Türkiye’de muhalefetin durumu budur. İktidarın vizyonu, izolasyonu, ekonomik ve toplumsal çöküşü hızlandıran adımlarına karşı hep yanında duran, ‘kol kırılır, yen içinde kalır’ şiarıyle her türlü saldırganlığa cevaz veren, eşi-benzeri az bulunan bir muhalefet, iktidarın en büyük avantajı olduğu kadar, muhalefet isteyen ve değişim isteyen milyonların da önünde en büyük engeldir.
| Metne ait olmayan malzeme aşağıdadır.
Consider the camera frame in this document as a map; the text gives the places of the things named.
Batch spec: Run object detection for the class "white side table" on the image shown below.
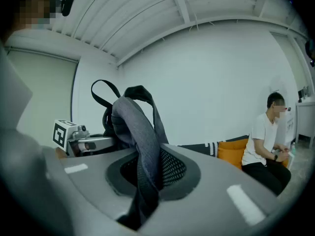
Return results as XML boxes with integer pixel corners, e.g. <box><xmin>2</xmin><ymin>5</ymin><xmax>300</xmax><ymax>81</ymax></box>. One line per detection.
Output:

İnsanların öldürüldüğü, George Orwell’in müthiş tespiti ile ‘barışı sağlama’nın köy bombalama anlamına geldiği ve bunların neredeyse sıradanlaştığı dünyamızda, halen iç politikada güzelleme edebiyatı ile yapılan, dayatılan toplumsal ayrışmanın önüne set çekmek bir yana bu politikaların tarihsel anlamda hem kurucusu olan, günümüzde de destekçisi olan bir muhalefet ülkenin sosyolojik anlamda ayrışmasının en büyük etkenlerinden birisidir. Bu genetik kod gibi, DNA misali hep kendini gösteren biyolojik unsur, yani gizli iktidar olan muhalefet, artık ve hep aynı hataya düşülmeden, yalnızlığa itilmelidir. Bu tarz muhalefete destek veren, bu tarz muhalefetin kıyımından beri olamaz.

Onlarca yıldır ne yapılması gerektiğini gösteren bir halk varken istenilenin tam tersini dayatan bir muhalefet anlayışı ile dayatmanın temsilcisi olan siyasi iktidarların arasında pratikte hiç bir ayrım yoktur; tek bir ağızdan koro oluşturmalarının sebebi de budur. Halka ve halkı temsil edenlere düşen ise, direnmek ve hakettikleri yaşamın peşinden koşmaktır.

Barış için didinenlere; savaşlara, işgallere karşı çıkabilenlere en içten selam ve saygı ile.

10 Ekim 2019’da Gazete Karınca’da yayınlandı.